José Antonio Kast asumió este miércoles como nuevo presidente de Chile en una solemne ceremonia en la ciudad costera de Valparaíso, a la que acudieron parlamentarios de todos los partidos y una docena de jefes de Estado de todo el mundo.
"Sí, juro", dijo el exdiputado, que con 60 años se convierte en el primer presidente de extrema derecha en llegar al poder desde el retorno a la democracia.
En el Salón de Honor del Senado, la nueva presidenta de la Cámara Alta, Paulina Nuñez, le impuso la banda presidencial y la medalla de O'Higgins a Kast, que sucede a Gabriel Boric.
De la ceremonia participaron el presidente de la República, Yamandú Orsi, el presidente de Argentina, Javier Milei, el rey Felipe VI de España y los mandatarios de Ecuador, Daniel Noboa; Bolivia, Rodrigo Paz; Panamá, José Raúl Mulino; Honduras, Nasry Asfura; Costa Rica, Rodrigo Chaves y Paraguay, Santiago Peña.

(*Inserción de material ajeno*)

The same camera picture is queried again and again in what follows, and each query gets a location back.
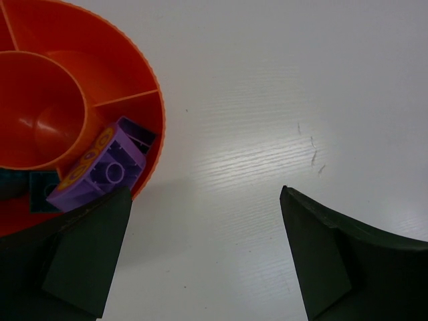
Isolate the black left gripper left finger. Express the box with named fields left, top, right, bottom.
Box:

La sorpresa la dio el mandatario brasileño, Luiz Inácio Lula da Silva, quien suspendió su participación a última hora por problemas de agenda, aunque según la prensa brasileña la cancelación obedeció a la presencia de Flávio Bolsonaro en la ceremonia, considerado su principal rival en las elecciones de octubre e hijo del expresidente Jair Bolsonaro, condenado a 27 años de prisión por intento de golpe de Estado.
También asistió al evento la líder de la oposición venezolana y Premio Nobel de la Paz, María Corina Machado.
Horas antes, en la residencia oficial de Cerro Castillo, en la vecina Viña del Mar, Kast se hizo una foto oficial con su gabinete, integrado por 24 ministros, en su mayoría sin experiencia política, vinculados al sector privado y a la academia.
Tras la ceremonia, Kast ofrecerá un almuerzo a las autoridades extranjeras que acudieron al cambio de mando y, en horas de la tarde, se desplazará a Santiago para realizar su primer acto oficial en una escuela capitalina.
En las próximas horas, Kast entregará su primer discurso como mandatario desde el palacio de La Moneda, donde dejará claras las prioridades del "gobierno de emergencia" que ha prometido instalar.
Padre de 9 hijos y antiabortista declarado, el gobernante prometió en campaña que no dará la "batalla cultural" en materia de libertades individuales y derechos sexuales y reproductivos y que se centrará en las principales preocupaciones de los chilenos: seguridad, migración irregular y economía.
Kast, que gobernará con el apoyo de su formación -el Partido Republicano- y la derecha tradicional, tendrá que lidiar con un Parlamento dividido y sin mayorías claras.